━━━ INFORMATION PROVIDED

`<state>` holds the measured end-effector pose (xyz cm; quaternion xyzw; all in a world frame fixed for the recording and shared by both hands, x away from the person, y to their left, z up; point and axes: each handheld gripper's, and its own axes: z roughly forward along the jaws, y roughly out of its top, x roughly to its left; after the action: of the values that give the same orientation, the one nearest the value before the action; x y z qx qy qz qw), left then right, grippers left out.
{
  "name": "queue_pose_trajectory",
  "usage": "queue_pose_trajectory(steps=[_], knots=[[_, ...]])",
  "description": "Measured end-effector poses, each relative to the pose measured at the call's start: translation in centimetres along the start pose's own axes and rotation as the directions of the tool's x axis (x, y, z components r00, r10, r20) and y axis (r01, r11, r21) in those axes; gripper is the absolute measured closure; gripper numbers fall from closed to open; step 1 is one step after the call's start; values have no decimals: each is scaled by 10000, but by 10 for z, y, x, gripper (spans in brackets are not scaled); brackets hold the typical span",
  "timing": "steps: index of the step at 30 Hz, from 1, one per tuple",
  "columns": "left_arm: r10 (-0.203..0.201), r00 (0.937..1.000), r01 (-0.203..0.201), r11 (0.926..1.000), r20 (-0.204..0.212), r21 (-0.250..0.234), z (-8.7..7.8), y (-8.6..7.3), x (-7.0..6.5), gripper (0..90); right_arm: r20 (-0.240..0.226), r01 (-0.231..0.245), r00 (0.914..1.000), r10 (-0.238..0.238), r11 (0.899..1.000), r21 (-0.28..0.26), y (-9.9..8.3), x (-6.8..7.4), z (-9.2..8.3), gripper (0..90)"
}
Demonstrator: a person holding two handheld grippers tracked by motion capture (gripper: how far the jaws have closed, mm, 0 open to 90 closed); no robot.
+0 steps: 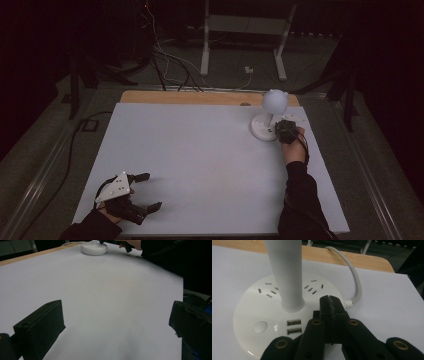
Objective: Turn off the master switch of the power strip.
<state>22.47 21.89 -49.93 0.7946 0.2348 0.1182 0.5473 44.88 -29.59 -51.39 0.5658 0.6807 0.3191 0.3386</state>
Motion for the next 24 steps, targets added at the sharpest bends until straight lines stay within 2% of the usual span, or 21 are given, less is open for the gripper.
queue_pose_trajectory(steps=[1,2,3,5,8,14,16,20,23,24], knots=[[-8,10000,8,10000,-7,-1,0,0,0,4,-172,-97,9998,93,9996,-255,1,-1,-2,900],[-8,10000,8,10000,-7,-1,0,0,0,4,-145,-248,9996,247,9997,-65,3,-2,-3,900],[-38,10000,38,10000,-12,-34,0,0,1,4,-19,-301,9995,300,9992,-255,4,-2,-6,900],[-59,10000,59,10000,-21,-54,-1,0,1,4,-116,-613,9981,607,9963,-598,6,-5,-12,898],[-60,10000,60,10000,-10,-49,0,0,1,4,-288,-811,9964,795,9950,-584,9,-9,-17,873],[-33,10000,33,10000,5,-52,0,0,1,4,-461,-759,9963,730,9949,-664,10,-12,-28,822],[-31,10000,31,10000,3,-48,0,0,1,4,-647,-874,9944,831,9939,-667,9,-12,-31,800],[-30,10000,30,10000,-1,-55,0,0,1,4,-836,-865,9932,809,9941,-654,7,-11,-35,735],[-6,10000,6,10000,9,-36,-1,0,1,4,-964,-700,9934,623,9944,-792,4,-10,-40,588],[-1,10000,1,10000,13,-38,-1,0,1,4,-1133,-772,9911,692,9947,-680,4,-11,-41,536]])
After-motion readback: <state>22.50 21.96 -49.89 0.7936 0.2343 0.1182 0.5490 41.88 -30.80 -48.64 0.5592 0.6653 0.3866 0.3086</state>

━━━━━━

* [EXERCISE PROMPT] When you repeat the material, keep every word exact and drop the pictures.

* [EXERCISE RESULT]
`<state>` holds the measured end-effector pose (xyz cm; quaternion xyzw; all in a world frame fixed for the recording and shared by both hands, x away from the person, y to their left, z up; point and axes: each handheld gripper's, and its own axes: z roughly forward along the jaws, y roughly out of its top, x roughly to its left; after the action: of the values that give the same orientation, the one nearest the value before the action; x y z qx qy qz qw), left then right, grippers left out.
{
  "name": "queue_pose_trajectory",
  "usage": "queue_pose_trajectory(steps=[_], knots=[[_, ...]])",
  "description": "Measured end-effector poses, each relative to the pose measured at the call's start: translation in centimetres along the start pose's own axes and rotation as the directions of the tool's x axis (x, y, z components r00, r10, r20) and y axis (r01, r11, r21) in those axes; gripper is the absolute measured closure; gripper numbers fall from closed to open; step 1 is one step after the call's start; values have no decimals: each is scaled by 10000, but by 10 for z, y, x, gripper (spans in brackets are not scaled); brackets hold the typical span",
  "timing": "steps: index of the step at 30 Hz, from 1, one per tuple",
  "columns": "left_arm: r10 (-0.203..0.201), r00 (0.937..1.000), r01 (-0.203..0.201), r11 (0.926..1.000), r20 (-0.204..0.212), r21 (-0.250..0.234), z (-8.7..7.8), y (-8.6..7.3), x (-7.0..6.5), gripper (0..90); right_arm: r20 (-0.240..0.226), r01 (-0.231..0.245), r00 (0.914..1.000), r10 (-0.238..0.238), r11 (0.899..1.000), r21 (-0.28..0.26), y (-9.9..8.3), x (-6.8..7.4), z (-9.2..8.3), gripper (0..90)"
}
Demonstrator: a person holding two handheld grippers tracked by motion capture (gripper: how far the jaws have closed, mm, 0 open to 90 closed); no robot.
+0 steps: 
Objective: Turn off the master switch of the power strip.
<state>22.47 21.89 -49.93 0.7946 0.2348 0.1182 0.5473 44.88 -29.59 -51.39 0.5658 0.6807 0.3191 0.3386</state>
Motion for the next 24 steps, targets added at the sharpest bends until straight lines stay within 2% of the usual span, or 21 are given, less is open for the gripper.
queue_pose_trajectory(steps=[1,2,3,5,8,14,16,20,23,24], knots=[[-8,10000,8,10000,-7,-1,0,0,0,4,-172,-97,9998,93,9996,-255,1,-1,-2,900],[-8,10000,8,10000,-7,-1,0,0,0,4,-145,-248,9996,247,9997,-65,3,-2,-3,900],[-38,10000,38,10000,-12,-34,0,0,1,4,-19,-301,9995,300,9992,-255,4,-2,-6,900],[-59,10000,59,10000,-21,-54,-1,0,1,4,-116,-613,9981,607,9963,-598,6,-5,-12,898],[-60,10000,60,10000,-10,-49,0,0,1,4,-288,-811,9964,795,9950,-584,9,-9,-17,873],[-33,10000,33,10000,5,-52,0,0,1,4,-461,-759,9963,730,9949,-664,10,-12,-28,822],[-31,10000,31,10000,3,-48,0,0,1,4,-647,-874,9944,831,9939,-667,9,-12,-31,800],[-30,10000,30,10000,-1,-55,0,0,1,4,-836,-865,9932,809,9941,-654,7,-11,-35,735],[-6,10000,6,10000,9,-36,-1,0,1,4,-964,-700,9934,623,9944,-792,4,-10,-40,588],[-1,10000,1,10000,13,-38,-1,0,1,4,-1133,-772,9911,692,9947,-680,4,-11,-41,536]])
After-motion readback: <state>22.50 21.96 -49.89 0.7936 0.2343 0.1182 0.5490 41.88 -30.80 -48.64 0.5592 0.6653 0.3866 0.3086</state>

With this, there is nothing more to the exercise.